Task objective: Verbatim, and with nothing else, reproduce the data below from its first line through the line containing "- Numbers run".

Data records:
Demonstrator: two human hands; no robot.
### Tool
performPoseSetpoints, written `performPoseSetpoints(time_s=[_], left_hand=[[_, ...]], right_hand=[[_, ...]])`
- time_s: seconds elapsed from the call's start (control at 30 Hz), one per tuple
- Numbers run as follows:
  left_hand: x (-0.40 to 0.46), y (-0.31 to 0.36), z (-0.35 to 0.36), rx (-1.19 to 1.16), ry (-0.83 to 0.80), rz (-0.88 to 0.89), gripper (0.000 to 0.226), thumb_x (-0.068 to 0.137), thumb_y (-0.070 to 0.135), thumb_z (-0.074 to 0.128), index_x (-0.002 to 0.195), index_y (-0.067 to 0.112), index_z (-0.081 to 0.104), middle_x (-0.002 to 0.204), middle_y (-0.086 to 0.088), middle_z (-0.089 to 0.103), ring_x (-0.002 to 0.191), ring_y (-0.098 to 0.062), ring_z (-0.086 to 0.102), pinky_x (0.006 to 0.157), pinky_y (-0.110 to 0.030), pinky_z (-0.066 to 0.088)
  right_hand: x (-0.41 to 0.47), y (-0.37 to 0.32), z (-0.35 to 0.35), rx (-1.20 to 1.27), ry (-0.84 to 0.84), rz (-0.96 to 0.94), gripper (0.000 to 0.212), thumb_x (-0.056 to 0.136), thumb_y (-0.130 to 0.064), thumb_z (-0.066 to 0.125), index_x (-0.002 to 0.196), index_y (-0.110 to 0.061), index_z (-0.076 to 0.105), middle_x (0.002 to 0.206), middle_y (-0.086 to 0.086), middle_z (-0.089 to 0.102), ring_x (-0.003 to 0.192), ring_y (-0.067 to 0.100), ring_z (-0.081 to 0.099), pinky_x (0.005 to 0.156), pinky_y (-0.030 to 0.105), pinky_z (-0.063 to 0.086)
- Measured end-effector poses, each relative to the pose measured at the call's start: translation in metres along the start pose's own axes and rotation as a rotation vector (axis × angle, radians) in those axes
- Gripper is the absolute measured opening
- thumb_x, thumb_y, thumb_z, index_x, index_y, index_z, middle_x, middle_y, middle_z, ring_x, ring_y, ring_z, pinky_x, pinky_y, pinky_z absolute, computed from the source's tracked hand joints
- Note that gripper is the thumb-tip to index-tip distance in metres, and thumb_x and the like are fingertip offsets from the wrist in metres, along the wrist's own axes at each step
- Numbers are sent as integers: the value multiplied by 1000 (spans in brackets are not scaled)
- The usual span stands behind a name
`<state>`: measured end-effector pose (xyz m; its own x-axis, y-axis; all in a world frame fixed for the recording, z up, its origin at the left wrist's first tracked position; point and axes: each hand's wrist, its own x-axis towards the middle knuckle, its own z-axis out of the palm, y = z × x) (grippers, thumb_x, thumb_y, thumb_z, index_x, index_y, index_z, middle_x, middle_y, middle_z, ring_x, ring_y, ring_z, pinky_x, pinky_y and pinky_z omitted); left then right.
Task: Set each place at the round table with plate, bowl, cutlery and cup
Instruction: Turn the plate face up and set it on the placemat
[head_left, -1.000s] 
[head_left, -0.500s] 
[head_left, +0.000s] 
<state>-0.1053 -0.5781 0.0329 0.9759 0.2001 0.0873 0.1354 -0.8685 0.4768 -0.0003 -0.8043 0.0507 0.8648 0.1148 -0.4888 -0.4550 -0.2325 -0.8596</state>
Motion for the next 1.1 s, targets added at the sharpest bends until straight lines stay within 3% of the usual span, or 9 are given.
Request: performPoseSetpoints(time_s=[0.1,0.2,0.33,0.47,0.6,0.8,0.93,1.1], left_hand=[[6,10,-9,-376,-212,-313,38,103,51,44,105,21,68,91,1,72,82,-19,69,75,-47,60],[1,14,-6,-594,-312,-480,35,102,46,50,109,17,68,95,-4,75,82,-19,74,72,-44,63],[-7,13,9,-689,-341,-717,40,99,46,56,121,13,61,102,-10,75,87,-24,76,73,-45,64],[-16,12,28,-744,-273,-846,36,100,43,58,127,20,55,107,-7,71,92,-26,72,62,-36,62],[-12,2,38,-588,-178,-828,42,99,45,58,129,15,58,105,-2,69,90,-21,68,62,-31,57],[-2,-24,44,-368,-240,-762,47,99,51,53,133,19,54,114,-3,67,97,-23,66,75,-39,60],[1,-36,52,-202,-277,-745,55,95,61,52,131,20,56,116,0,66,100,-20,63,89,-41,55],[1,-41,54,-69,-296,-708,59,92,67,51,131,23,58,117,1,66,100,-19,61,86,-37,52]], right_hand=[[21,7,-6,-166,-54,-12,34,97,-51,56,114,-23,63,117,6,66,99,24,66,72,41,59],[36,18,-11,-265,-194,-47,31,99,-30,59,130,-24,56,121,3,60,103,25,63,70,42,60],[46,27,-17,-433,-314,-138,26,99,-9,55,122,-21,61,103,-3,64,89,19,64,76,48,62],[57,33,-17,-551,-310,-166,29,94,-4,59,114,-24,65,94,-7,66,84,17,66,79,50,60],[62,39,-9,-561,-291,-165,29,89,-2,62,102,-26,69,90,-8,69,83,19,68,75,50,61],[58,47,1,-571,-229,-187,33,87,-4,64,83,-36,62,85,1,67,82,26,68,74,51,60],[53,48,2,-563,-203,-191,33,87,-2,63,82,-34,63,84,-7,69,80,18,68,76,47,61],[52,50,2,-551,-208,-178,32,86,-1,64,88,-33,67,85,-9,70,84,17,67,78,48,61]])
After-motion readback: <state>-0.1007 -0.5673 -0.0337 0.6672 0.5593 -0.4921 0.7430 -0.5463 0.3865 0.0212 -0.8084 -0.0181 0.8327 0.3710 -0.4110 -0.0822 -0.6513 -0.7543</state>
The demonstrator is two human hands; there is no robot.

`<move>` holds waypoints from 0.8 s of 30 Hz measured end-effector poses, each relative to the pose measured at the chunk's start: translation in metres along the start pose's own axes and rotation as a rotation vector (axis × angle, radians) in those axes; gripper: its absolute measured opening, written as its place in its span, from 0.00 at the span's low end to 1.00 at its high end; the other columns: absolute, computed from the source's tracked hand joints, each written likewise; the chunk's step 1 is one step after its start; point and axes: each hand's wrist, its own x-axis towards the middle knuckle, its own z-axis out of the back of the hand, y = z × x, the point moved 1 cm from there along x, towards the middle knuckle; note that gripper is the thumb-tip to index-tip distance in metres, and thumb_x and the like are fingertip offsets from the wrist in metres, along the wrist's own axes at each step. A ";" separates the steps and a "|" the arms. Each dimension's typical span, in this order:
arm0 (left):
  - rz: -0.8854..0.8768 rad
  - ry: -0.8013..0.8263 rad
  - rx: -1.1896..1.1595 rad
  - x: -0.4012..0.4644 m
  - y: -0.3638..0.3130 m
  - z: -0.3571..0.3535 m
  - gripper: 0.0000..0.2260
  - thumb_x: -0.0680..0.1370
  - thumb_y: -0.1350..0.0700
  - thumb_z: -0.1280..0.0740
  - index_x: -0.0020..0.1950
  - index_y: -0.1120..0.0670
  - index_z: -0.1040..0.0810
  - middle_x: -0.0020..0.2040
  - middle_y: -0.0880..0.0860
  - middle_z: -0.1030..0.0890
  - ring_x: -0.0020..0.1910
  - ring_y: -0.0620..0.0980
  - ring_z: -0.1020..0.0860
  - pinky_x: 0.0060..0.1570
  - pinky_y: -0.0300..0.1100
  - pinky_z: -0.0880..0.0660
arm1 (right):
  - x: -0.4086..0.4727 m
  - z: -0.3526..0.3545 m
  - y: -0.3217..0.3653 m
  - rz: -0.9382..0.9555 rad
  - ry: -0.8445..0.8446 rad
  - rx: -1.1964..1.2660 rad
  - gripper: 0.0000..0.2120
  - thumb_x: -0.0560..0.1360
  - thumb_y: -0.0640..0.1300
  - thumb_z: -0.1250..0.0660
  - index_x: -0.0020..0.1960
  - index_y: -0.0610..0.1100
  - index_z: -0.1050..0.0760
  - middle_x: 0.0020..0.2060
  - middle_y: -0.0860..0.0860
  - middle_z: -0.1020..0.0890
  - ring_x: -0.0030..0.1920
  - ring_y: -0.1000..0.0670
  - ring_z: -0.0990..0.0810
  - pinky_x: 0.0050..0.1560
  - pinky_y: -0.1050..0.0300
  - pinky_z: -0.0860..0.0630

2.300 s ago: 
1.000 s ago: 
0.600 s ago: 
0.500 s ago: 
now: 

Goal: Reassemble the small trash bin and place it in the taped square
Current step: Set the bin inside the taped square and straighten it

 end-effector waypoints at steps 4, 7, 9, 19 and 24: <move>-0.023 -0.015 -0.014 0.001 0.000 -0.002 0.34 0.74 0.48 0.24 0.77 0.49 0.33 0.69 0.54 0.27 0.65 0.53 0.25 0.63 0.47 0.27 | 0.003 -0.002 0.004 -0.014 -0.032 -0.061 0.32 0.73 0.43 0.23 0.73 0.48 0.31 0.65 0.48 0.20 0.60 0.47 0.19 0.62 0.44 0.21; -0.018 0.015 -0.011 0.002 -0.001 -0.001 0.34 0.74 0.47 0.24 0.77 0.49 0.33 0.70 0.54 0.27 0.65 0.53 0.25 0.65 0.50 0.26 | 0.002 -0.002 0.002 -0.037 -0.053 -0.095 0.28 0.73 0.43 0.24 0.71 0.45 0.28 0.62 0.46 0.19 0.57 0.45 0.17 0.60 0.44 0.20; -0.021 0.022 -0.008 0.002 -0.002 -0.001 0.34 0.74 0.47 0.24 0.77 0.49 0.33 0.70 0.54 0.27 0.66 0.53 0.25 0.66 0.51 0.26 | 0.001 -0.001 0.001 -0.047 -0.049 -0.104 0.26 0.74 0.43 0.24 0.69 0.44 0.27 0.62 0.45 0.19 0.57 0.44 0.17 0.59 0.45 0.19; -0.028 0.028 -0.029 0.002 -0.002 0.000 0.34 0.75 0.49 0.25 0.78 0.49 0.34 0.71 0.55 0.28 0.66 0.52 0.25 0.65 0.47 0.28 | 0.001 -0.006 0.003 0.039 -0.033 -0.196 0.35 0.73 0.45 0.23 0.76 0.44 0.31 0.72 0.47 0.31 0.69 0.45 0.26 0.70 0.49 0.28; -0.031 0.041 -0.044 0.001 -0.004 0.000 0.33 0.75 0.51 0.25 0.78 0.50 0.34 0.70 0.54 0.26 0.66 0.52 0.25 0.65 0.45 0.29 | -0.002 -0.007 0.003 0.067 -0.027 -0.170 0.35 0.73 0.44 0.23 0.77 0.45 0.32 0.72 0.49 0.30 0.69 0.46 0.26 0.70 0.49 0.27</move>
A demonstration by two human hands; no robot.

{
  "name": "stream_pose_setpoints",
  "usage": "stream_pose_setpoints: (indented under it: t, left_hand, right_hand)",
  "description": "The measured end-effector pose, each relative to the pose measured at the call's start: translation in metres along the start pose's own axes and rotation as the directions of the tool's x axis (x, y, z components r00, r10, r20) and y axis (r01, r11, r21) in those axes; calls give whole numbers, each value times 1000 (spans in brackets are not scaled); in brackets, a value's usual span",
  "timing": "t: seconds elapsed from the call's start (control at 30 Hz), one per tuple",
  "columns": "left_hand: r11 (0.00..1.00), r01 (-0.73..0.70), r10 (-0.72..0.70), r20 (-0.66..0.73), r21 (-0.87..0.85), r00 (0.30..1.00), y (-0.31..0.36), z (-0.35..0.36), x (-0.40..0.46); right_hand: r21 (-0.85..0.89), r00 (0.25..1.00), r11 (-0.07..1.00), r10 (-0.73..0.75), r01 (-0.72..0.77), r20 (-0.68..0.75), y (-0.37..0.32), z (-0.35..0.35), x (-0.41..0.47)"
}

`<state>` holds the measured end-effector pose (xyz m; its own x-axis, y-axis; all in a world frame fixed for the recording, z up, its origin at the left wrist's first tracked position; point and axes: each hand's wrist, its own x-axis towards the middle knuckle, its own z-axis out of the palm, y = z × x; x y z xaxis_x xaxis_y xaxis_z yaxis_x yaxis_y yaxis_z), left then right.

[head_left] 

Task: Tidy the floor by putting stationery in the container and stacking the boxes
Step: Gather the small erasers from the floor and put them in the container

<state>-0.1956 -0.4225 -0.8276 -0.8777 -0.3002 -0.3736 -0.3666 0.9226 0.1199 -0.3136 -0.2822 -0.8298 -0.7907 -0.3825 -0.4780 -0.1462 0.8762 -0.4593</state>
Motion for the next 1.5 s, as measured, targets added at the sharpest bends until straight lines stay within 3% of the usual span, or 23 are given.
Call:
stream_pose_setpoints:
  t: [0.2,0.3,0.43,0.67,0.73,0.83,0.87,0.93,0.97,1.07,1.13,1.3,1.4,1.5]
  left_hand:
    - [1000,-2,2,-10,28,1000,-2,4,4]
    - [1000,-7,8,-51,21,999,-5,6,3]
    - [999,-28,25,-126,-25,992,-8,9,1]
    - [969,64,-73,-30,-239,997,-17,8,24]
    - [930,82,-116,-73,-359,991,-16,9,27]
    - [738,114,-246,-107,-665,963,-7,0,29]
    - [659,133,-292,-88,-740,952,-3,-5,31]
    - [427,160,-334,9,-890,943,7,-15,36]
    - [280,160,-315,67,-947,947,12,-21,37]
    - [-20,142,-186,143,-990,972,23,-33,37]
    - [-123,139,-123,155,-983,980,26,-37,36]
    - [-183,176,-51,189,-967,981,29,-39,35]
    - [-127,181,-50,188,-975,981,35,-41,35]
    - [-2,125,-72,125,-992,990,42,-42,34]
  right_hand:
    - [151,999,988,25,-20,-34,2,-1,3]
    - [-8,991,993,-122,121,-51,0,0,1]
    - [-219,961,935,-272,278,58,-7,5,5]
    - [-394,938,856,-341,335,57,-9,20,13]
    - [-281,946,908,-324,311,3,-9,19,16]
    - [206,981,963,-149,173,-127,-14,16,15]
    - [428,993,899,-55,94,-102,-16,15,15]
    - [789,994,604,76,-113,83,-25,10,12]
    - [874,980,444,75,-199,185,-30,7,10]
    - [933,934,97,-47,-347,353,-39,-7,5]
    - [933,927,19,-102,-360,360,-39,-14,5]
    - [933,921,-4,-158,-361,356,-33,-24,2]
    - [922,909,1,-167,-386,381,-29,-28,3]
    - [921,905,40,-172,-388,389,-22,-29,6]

Answer section:
Demonstrator: two human hands; no robot.
### Tool
performPoseSetpoints, written `performPoseSetpoints(time_s=[_], left_hand=[[_, ...]], right_hand=[[_, ...]])`
- time_s: seconds elapsed from the call's start (control at 30 Hz), one per tuple
- Numbers run as follows:

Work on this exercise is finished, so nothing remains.